Oblique splitting (hyperplanes) with joint $\ell_1$ and $\ell_2$ penalty (SWODT) yields rule-matrices that are both accurate and highly sparse, directly embeddable as constraints in power system dispatch via Big-M MILP formulations (Hou et al., 2020).

Enumerating Rashomon Sets:

Enumerating all near-optimal trees enables robust variable-importance analysis, user-driven model selection, and post-hoc filtering for additional objectives (e.g., fairness). SORTD's best-first enumeration finds Rashomon sets in order of objective value, supporting anytime retrieval and efficient memory/data caching (Arslan et al., 5 Nov 2025, Babbar et al., 21 Feb 2025).

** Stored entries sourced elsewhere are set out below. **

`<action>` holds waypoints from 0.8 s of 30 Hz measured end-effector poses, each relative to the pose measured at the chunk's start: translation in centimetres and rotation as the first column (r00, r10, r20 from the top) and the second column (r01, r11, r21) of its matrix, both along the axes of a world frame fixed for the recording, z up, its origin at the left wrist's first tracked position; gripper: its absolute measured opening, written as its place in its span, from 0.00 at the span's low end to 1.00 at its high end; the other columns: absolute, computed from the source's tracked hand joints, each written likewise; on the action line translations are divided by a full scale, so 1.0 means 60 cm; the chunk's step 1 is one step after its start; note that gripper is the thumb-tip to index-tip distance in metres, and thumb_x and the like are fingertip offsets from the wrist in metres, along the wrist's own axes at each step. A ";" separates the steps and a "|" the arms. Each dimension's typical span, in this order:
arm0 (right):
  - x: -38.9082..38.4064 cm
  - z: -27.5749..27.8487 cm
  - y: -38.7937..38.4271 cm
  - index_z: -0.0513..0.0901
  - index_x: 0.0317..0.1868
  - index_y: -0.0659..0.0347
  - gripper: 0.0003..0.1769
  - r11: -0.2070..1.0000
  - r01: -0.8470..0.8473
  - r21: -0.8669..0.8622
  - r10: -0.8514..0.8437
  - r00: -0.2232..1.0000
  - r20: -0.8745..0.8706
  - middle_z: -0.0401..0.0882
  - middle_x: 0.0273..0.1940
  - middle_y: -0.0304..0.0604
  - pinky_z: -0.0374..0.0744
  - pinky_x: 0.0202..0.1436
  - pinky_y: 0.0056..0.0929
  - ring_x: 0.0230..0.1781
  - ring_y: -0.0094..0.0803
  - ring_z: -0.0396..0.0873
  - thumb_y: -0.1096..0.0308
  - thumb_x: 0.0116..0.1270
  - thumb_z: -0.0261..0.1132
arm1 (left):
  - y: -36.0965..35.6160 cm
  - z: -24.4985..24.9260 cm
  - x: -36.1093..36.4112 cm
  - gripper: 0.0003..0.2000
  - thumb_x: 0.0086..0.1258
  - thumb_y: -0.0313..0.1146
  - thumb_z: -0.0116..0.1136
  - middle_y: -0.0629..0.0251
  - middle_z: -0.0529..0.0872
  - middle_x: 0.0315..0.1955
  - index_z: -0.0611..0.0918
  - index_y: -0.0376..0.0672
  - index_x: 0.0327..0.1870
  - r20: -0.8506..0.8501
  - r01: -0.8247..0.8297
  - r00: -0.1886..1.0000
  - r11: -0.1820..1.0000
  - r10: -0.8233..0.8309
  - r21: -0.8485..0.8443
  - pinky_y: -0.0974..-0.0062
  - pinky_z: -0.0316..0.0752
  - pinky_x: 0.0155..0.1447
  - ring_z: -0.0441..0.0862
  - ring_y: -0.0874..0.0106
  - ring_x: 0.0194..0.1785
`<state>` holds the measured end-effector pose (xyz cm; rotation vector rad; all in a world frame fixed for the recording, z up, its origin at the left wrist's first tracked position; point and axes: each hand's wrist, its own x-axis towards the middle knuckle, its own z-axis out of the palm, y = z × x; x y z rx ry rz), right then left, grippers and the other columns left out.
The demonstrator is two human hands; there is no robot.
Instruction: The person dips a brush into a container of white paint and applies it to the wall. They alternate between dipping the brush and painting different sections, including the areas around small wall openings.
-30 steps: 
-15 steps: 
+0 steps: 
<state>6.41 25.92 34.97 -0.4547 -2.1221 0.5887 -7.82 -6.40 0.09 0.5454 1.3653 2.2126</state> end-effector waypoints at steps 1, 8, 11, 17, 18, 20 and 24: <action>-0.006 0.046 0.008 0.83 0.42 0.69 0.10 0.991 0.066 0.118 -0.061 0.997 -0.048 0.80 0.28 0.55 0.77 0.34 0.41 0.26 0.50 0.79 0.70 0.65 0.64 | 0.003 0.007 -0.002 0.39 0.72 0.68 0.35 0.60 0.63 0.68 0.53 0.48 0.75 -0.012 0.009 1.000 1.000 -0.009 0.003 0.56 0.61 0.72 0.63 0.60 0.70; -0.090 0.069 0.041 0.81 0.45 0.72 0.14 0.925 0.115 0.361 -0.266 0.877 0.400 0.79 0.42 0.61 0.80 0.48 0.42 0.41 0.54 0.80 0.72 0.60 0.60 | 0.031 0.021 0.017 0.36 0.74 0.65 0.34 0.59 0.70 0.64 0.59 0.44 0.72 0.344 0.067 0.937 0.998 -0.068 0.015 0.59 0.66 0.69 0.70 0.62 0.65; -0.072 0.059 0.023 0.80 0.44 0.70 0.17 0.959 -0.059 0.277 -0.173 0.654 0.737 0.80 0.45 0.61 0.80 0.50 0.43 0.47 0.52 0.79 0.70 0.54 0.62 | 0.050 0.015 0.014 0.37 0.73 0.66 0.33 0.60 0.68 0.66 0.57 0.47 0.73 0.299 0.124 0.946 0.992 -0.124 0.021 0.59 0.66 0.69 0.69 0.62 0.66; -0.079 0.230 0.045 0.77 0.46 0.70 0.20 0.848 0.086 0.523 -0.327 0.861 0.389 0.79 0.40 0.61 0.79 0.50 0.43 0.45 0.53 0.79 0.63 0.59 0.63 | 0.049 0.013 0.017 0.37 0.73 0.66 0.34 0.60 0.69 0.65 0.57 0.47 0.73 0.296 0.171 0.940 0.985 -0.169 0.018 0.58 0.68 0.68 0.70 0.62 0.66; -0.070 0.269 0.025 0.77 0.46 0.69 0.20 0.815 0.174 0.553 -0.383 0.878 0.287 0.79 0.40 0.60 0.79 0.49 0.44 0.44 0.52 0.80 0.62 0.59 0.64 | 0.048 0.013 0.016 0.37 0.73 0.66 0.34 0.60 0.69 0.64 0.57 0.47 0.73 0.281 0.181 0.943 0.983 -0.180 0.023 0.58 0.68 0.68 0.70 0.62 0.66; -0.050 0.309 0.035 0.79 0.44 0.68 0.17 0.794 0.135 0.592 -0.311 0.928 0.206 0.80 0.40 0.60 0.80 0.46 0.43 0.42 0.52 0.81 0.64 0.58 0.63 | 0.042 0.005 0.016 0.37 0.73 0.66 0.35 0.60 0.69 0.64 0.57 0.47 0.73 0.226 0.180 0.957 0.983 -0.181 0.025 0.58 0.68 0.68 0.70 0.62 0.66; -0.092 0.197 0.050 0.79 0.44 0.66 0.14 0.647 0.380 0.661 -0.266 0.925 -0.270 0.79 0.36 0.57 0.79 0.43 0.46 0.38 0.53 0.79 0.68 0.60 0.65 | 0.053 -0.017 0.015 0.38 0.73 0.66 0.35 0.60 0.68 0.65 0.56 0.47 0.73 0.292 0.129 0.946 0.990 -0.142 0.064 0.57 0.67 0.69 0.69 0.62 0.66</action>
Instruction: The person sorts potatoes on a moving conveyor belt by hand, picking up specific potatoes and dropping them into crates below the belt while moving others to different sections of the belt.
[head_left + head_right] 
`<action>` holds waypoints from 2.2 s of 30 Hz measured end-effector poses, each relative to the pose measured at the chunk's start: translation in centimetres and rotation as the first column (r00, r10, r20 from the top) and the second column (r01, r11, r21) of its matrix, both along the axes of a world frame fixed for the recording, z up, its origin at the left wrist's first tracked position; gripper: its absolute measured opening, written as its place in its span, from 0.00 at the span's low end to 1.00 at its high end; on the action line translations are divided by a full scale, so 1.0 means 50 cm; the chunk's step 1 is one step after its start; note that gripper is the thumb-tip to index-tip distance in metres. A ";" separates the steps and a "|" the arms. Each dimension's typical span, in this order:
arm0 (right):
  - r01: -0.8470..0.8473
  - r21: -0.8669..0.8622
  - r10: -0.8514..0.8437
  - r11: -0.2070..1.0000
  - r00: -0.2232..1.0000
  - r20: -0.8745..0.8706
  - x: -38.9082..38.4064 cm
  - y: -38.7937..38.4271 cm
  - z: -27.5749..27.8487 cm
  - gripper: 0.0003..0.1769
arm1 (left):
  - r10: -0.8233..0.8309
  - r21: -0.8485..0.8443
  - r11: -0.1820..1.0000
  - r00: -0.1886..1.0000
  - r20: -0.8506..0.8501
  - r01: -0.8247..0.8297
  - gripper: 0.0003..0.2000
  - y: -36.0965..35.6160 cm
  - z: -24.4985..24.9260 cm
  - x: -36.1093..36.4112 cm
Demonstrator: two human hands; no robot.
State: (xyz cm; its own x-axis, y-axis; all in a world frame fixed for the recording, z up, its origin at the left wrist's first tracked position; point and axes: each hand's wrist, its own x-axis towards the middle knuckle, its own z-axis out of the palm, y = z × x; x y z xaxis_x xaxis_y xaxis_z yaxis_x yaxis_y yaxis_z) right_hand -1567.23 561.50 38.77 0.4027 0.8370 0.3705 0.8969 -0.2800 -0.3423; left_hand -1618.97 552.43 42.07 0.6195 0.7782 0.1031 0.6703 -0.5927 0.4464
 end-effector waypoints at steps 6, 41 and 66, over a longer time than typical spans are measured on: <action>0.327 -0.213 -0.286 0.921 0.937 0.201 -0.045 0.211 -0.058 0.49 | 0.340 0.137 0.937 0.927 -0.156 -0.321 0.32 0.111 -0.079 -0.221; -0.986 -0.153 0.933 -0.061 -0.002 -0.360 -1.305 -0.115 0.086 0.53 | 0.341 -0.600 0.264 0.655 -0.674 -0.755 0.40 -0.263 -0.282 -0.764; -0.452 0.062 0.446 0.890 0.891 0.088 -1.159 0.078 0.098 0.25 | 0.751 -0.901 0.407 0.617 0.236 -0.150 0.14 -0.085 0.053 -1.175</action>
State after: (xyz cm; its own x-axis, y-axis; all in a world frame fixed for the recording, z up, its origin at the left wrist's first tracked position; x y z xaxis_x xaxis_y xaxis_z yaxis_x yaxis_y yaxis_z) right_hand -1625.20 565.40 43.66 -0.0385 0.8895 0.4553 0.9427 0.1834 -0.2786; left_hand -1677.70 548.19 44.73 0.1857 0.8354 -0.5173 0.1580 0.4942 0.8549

Stump-Based Sparse Recovery:

Sparse variable selection with stumps achieves minimax sample complexity and generalizes to monotonic non-linear functions and arbitrary sub-Gaussian feature distributions (Banihashem et al., 2023). This framework provides theoretical understanding for the success of tree-based feature selection.

7. Scope, Limitations, and Open Challenges

Notwithstanding the progress, key challenges remain:

Poised trade-offs between scalability and (approximate) optimality on high-dimensional datasets;
Efficient handling of continuous features without discretization or severe feature blow-up;
The extension of sparsity-control and global optimization to deeper trees, multi-class objectives, and regression with structure-inducing penalties;
Incorporation of domain constraints, fairness, or other post-hoc objectives into the tree-learning pipeline via Rashomon sets or multi-objective optimization.

Contemporary algorithms balance these axes via a mixture of combinatorial, convex, and statistical approaches, state-of-the-art branching heuristics, and parallelization when feasible. The literature documents continual gains in tractability, flexibility, and theoretical assurance, underlining sparse decision tree learning as an active, foundational area at the intersection of interpretability and optimization in machine learning (Blanquero et al., 2020, Lin et al., 2020, Hu et al., 2019, Chaouki et al., 2024, Babbar et al., 21 Feb 2025, Arslan et al., 5 Nov 2025, Banihashem et al., 2023, Hou et al., 2020).